## WHAT THE EXERCISE ASKS
Every line of the data below must be output exactly, with images left out.

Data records
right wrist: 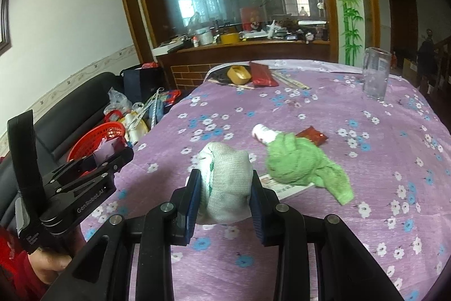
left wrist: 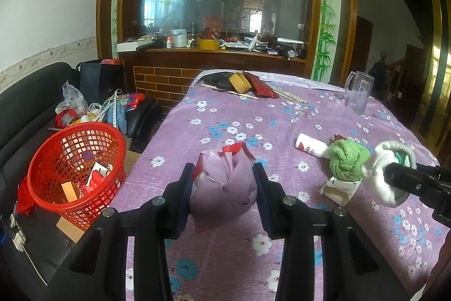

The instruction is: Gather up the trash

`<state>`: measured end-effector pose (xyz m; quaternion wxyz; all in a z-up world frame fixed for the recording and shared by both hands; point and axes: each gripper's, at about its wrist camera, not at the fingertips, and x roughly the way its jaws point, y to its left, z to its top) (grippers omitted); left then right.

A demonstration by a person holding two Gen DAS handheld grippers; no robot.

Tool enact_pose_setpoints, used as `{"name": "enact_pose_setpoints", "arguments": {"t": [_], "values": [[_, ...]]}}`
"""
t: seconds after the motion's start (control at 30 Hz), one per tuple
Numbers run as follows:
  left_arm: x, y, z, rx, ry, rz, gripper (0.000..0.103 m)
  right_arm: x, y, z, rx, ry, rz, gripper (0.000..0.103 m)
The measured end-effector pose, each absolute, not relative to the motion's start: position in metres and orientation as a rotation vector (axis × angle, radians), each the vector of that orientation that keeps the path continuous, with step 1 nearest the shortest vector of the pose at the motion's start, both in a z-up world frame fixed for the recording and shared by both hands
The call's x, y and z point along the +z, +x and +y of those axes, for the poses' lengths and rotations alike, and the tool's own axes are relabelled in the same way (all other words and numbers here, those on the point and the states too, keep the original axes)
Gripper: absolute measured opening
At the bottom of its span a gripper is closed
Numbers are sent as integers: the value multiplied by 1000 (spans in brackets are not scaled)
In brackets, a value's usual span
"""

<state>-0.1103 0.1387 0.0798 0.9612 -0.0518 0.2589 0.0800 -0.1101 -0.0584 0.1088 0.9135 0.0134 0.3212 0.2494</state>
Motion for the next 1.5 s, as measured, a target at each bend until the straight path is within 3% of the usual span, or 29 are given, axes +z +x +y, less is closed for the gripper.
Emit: {"name": "enact_pose_setpoints", "arguments": {"t": [1.07, 1.5], "values": [[90, -149, 333, 465, -306, 495, 39, 141, -67, 131, 794, -67, 732, 37], [84, -139, 357, 496, -328, 489, 39, 125, -39, 219, 927, -68, 785, 37]]}}
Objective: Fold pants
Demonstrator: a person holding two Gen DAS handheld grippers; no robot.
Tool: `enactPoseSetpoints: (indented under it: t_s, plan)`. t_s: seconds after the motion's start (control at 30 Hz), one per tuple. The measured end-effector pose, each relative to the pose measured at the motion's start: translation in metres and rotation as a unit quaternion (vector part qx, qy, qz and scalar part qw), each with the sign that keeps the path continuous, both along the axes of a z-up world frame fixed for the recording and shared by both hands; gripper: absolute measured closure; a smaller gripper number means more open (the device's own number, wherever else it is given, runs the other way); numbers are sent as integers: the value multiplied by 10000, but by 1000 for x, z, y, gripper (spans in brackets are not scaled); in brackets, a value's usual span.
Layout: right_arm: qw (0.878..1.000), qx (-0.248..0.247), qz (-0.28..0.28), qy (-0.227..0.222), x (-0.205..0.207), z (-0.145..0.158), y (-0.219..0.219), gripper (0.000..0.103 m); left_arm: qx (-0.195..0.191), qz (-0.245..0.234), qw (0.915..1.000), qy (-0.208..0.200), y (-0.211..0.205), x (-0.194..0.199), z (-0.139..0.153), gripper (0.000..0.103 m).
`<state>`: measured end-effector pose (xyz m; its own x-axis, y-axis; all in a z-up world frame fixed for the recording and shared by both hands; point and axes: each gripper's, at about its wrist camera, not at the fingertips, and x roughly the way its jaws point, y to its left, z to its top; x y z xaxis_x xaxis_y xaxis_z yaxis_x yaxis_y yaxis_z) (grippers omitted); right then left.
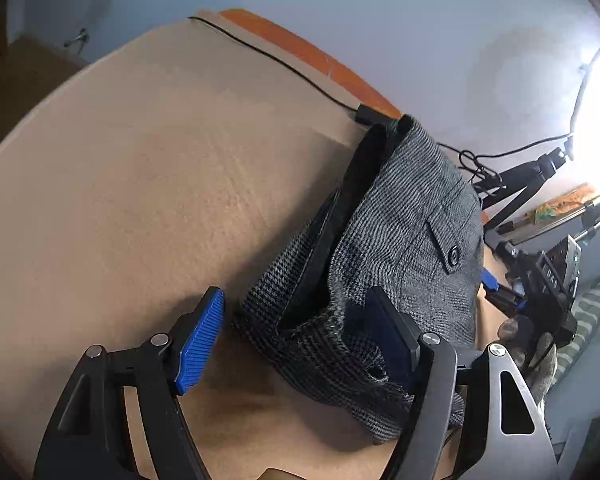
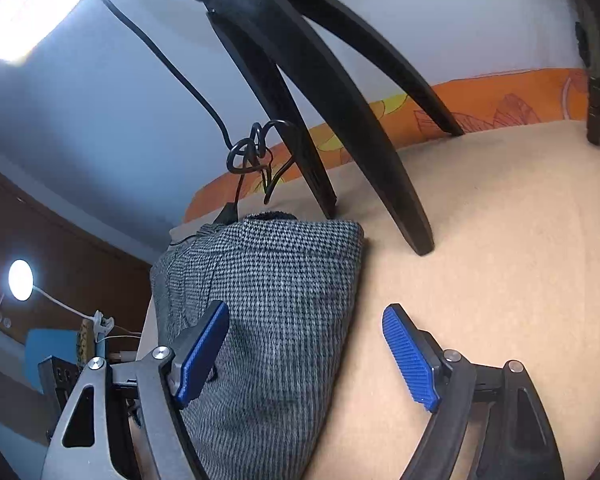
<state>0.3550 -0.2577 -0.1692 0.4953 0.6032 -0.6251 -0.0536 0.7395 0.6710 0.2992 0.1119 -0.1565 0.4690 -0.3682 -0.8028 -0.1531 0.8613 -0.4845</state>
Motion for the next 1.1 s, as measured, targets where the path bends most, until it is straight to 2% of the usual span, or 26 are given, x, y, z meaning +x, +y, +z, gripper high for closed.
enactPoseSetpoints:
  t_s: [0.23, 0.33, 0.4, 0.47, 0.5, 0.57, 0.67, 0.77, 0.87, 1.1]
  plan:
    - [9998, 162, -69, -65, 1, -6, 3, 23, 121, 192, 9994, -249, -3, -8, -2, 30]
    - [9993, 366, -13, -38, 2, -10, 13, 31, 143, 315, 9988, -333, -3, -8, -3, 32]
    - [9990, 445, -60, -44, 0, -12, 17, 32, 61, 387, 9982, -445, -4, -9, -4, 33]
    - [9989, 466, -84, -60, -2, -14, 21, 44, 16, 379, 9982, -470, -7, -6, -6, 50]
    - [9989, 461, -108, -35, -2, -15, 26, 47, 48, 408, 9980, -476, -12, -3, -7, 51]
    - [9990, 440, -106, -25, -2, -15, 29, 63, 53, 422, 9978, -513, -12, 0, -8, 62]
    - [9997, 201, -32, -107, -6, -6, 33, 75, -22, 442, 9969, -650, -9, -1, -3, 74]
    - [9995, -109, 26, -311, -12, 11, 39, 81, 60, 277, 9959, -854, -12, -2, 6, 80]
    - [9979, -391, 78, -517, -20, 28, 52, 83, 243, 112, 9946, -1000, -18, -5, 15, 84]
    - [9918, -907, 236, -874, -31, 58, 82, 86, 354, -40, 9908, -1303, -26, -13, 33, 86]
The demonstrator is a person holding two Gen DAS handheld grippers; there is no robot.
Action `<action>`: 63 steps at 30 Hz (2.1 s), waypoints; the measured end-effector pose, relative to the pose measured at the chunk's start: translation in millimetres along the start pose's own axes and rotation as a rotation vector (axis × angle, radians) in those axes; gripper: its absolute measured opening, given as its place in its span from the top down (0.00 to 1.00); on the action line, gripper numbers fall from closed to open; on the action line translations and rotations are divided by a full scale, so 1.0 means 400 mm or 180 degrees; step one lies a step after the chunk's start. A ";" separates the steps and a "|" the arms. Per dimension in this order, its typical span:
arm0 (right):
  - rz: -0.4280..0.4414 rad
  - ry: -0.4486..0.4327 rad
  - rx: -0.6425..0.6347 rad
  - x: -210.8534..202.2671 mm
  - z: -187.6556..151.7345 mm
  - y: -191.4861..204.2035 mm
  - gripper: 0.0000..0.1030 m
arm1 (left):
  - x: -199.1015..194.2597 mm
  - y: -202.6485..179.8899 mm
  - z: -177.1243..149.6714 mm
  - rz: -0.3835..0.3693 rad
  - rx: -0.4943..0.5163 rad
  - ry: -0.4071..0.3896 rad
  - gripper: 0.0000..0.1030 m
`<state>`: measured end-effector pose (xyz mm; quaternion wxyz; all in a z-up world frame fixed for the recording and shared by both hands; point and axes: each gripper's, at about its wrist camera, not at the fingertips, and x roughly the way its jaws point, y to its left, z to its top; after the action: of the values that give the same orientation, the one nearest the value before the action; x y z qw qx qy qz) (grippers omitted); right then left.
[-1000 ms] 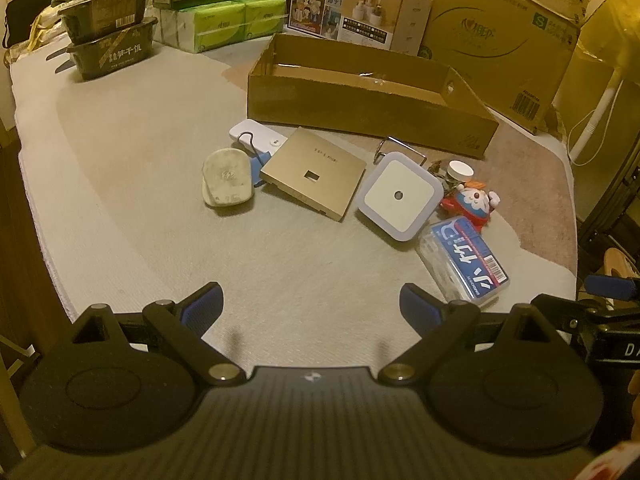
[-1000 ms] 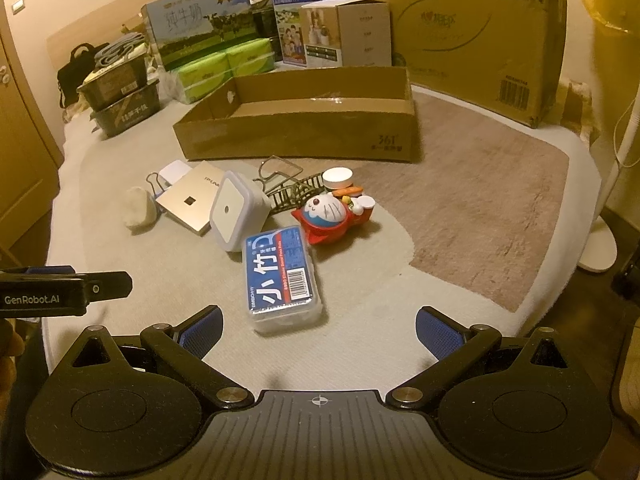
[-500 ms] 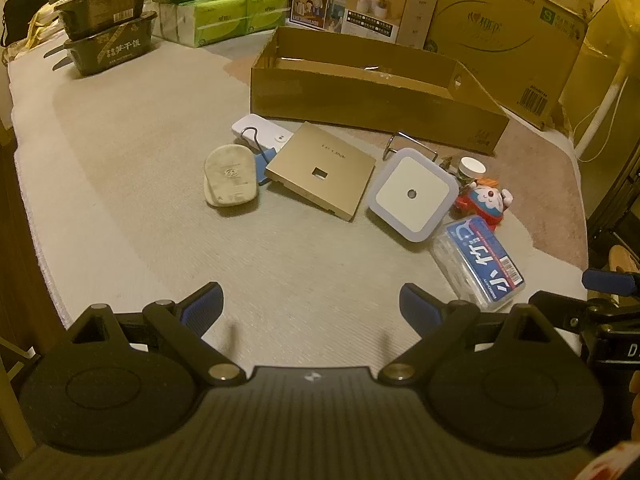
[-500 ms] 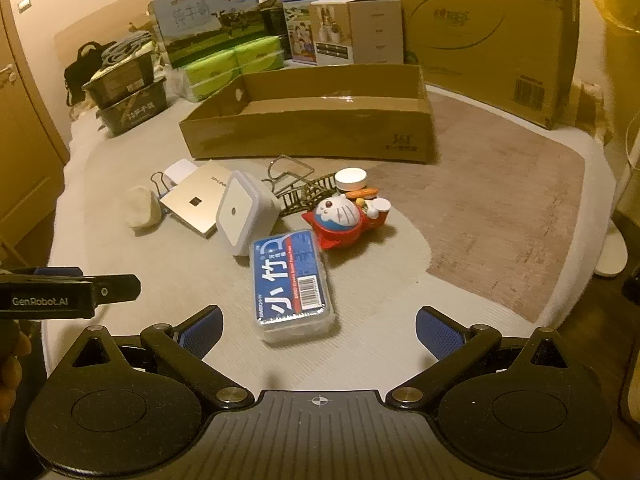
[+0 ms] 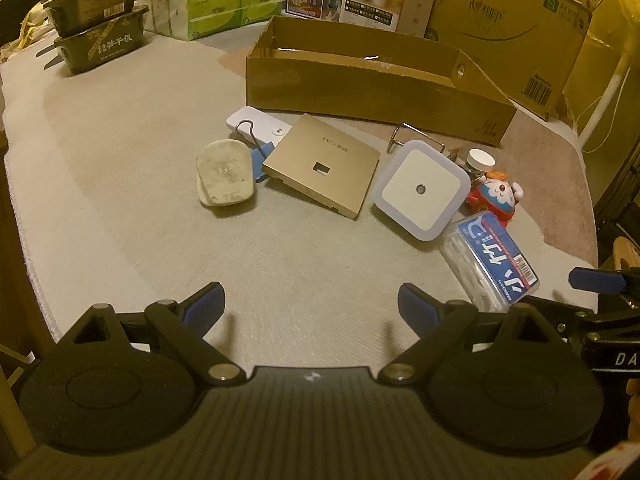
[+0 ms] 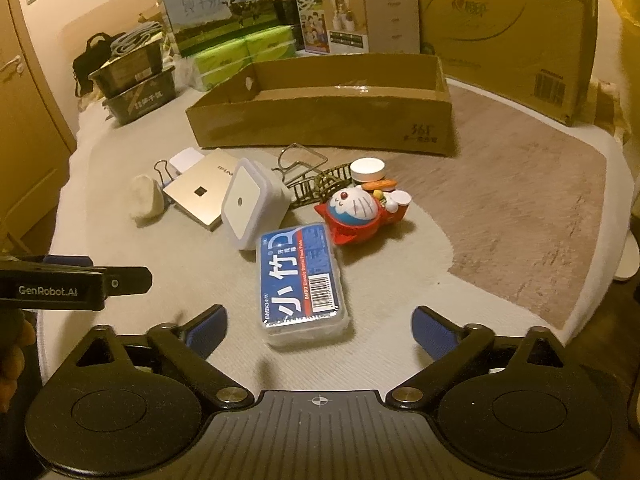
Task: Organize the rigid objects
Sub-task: 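Grasp the blue toothpick box with the right tool while the left tool grasps the white night-light, then carry the night-light with the left tool while the right tool carries the toothpick box into the cardboard box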
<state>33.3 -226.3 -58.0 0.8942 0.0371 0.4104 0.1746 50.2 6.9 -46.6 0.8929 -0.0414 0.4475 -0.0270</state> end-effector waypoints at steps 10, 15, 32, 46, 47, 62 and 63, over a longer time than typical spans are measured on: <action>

## RESPONSE
right wrist: 
left wrist: 

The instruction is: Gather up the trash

`<state>`: measured end-effector pose (xyz m; quaternion wxyz; all in a z-up world frame fixed for the recording and shared by both hands; point and axes: each gripper's, at about its wrist camera, not at the fingertips, and x roughly the way its jaws point, y to its left, z to its top) (grippers omitted); left then right.

A demonstration by a person holding two Gen DAS handheld grippers; no robot.

Tool enact_pose_setpoints, used as `{"name": "enact_pose_setpoints", "arguments": {"t": [_], "values": [[_, ...]]}}`
"""
t: seconds after the motion's start (control at 30 Hz), one per tuple
Numbers run as follows:
  left_arm: x, y, z, rx, ry, rz, gripper (0.000..0.103 m)
  right_arm: x, y, z, rx, ry, rz, gripper (0.000..0.103 m)
The measured end-effector pose, each absolute, not relative to the motion's start: position in metres and orientation as a rotation vector (axis × angle, radians), each the vector of that orientation that keeps the path continuous, with step 1 nearest the shortest vector of the pose at the motion's start, both in a z-up world frame fixed for the recording and shared by both hands
The call's x, y and z point along the +z, +x and +y of those axes, for the poses' lengths and rotations alike, and the tool's own axes are relabelled in the same way (all other words and numbers here, those on the point and the states too, keep the original axes)
Gripper: absolute measured opening
At the bottom of its span a gripper is closed
Numbers are sent as integers: the value multiplied by 1000 (spans in brackets are not scaled)
In brackets, a value's usual span
"""

<state>-0.1103 0.1387 0.0798 0.9612 -0.0518 0.2589 0.0800 -0.1101 -0.0584 0.1088 0.9135 0.0134 0.3212 0.2494</state>
Motion for the next 1.5 s, as measured, a target at each bend until the straight path is within 3% of the usual span, or 29 are given, axes +z +x +y, less is closed for the gripper.
Emit: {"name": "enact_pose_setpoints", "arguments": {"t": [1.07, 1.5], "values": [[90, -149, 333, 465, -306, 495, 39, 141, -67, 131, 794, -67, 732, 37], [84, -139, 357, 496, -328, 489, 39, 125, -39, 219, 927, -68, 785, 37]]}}
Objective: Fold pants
Demonstrator: a person holding two Gen DAS handheld grippers; no robot.
Tool: `enactPoseSetpoints: (indented under it: t_s, plan)`. t_s: seconds after the motion's start (control at 30 Hz), one per tuple. The measured end-effector pose, each relative to the pose measured at the motion's start: translation in metres and rotation as a unit quaternion (vector part qx, qy, qz and scalar part qw), each with the sign that keeps the path continuous, both along the axes of a z-up world frame fixed for the recording and shared by both hands; gripper: absolute measured closure; a smaller gripper number means more open (the device's own number, wherever else it is given, runs the other way); numbers are sent as integers: the value multiplied by 10000, but by 1000 for x, z, y, gripper (spans in brackets are not scaled); in brackets, a value's usual span.
Layout: right_arm: qw (0.878..1.000), qx (-0.248..0.247), qz (-0.28..0.28), qy (-0.227..0.222), x (-0.205..0.207), z (-0.145..0.158), y (-0.219..0.219), gripper (0.000..0.103 m); left_arm: qx (-0.195..0.191), qz (-0.245..0.234), qw (0.915..1.000), qy (-0.208..0.200), y (-0.211..0.205), x (-0.194..0.199), z (-0.139..0.153), gripper (0.000..0.103 m).
`<state>`: measured end-effector pose (xyz m; its own x-axis, y-axis; all in a z-up world frame fixed for the recording and shared by both hands; point and axes: each gripper's, at about its wrist camera, not at the fingertips, and x roughly the way its jaws point, y to its left, z to its top; x y z xaxis_x xaxis_y xaxis_z yaxis_x yaxis_y yaxis_z) (grippers omitted); right then left.
<state>0.3550 -0.2577 -0.1692 0.4953 0.6032 -0.6251 -0.0536 0.7395 0.6710 0.2992 0.1119 -0.1565 0.4690 -0.3682 -0.8028 -0.1531 0.8613 -0.4845</state>
Motion for the next 1.1 s, as measured, targets where the path bends most, until it is straight to 2% of the usual span, or 26 are given, x, y, z meaning +x, +y, +z, gripper high for closed.
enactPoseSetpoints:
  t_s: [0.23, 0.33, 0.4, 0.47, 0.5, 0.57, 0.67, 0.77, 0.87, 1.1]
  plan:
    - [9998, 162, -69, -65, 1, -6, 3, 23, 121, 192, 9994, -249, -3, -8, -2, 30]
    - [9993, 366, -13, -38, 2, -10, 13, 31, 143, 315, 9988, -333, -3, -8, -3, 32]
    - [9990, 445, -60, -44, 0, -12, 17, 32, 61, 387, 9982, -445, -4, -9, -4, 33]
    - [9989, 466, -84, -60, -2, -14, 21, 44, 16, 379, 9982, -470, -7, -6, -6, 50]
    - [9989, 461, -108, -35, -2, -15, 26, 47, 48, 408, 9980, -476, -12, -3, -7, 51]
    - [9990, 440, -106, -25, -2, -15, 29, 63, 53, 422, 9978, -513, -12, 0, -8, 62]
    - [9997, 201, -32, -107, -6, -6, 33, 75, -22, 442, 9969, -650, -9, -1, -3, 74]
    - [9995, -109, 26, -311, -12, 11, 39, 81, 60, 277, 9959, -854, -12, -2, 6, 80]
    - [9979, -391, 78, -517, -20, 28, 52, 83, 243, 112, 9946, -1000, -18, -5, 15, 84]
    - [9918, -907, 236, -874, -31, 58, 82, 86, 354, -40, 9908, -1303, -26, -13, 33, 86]
The demonstrator is a person holding two Gen DAS handheld grippers; there is no robot.
Action `<action>`: 63 steps at 30 Hz (2.1 s), waypoints; the measured end-effector pose, relative to the pose measured at the chunk's start: translation in millimetres along the start pose's own axes and rotation as a rotation vector (axis × angle, radians) in those axes; gripper: its absolute measured opening, given as its place in its span from the top down (0.00 to 1.00); on the action line, gripper numbers fall from closed to open; on the action line translations and rotations are divided by a full scale, so 1.0 means 400 mm or 180 degrees; step one lies a step after the chunk's start. A ";" separates the steps and a "|" the arms. Per dimension in this order, its typical span:
arm0 (right):
  - rz: -0.4280..0.4414 rad
  - ry: -0.4486..0.4327 rad
  - rx: -0.6425..0.6347 rad
  - x: -210.8534..202.2671 mm
  - z: -187.6556..151.7345 mm
  - y: -191.4861..204.2035 mm
  - gripper: 0.0000..0.1030 m
arm1 (left):
  - x: -199.1015..194.2597 mm
  - y: -202.6485..179.8899 mm
  - z: -177.1243..149.6714 mm
  - rz: -0.3835..0.3693 rad
  - rx: -0.4943..0.5163 rad
  - ry: -0.4071..0.3896 rad
  - gripper: 0.0000..0.1030 m
`<state>`: measured end-effector pose (xyz mm; quaternion wxyz; all in a z-up world frame fixed for the recording and shared by both hands; point and axes: each gripper's, at about its wrist camera, not at the fingertips, and x roughly the way its jaws point, y to its left, z to its top; after the action: of the values that give the same orientation, the one nearest the value before the action; x y z qw qx qy qz) (grippers omitted); right then left.
[-1000 ms] 
[-1000 ms] 
[-500 ms] 
[-500 ms] 
[+0 ms] 
[+0 ms] 
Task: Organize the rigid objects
Sub-task: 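Grasp the blue toothpick box with the right tool while the left tool grasps the white night-light, then carry the night-light with the left tool while the right tool carries the toothpick box into the cardboard box
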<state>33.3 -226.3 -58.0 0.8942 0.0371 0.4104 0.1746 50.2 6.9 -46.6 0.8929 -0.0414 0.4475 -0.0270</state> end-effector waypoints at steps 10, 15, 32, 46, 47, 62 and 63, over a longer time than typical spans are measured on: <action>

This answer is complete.